== Segment start ==
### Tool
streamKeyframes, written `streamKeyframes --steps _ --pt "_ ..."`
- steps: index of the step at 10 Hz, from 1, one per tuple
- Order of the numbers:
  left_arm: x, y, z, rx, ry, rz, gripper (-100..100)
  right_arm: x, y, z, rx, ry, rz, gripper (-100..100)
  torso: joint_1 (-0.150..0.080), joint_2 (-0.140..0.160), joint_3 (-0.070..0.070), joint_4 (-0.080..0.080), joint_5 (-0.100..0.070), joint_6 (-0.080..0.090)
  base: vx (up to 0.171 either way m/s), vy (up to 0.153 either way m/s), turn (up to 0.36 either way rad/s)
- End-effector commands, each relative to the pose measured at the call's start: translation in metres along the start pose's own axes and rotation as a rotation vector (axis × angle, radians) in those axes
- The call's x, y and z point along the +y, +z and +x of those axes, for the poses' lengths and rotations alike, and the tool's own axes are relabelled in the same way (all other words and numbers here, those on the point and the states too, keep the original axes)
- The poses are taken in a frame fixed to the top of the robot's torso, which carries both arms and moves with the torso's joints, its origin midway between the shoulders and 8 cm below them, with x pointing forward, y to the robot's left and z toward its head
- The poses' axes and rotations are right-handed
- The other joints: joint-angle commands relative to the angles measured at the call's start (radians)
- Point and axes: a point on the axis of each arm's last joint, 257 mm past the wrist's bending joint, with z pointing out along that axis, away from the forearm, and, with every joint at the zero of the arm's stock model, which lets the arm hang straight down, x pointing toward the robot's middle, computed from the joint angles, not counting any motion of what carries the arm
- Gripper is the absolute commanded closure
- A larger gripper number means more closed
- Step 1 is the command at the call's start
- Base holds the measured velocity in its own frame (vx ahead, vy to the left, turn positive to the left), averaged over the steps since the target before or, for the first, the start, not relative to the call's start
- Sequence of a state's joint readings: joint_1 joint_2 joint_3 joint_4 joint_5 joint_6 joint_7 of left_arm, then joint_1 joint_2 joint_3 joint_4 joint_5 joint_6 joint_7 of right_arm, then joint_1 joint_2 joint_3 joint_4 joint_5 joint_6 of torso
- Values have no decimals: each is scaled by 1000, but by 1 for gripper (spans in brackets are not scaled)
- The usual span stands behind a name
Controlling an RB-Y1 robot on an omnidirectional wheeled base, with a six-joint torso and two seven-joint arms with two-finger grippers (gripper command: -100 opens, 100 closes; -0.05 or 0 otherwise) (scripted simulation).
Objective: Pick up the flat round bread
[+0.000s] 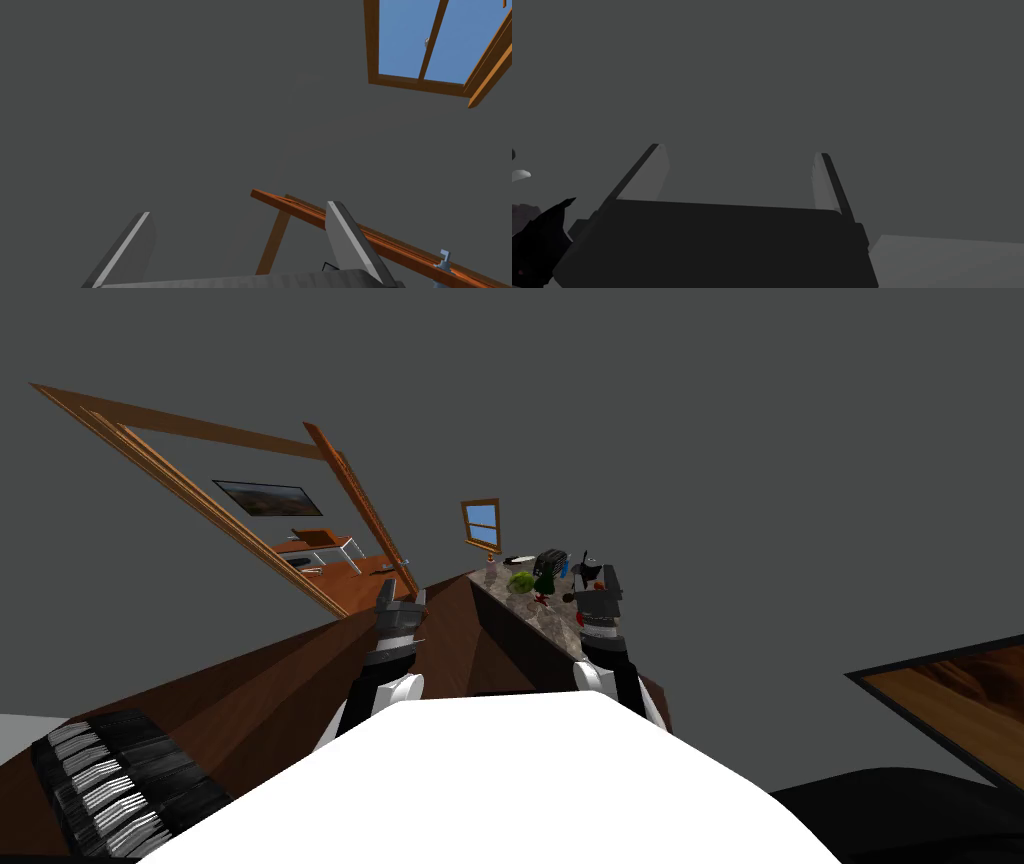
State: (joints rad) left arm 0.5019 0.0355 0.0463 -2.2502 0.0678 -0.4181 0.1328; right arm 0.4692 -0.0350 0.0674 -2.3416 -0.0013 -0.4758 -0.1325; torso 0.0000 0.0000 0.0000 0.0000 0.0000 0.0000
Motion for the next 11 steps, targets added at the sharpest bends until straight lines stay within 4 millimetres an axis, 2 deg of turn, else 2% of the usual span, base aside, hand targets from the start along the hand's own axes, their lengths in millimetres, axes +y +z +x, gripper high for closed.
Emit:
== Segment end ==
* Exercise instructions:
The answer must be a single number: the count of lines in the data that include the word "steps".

* Task response:
4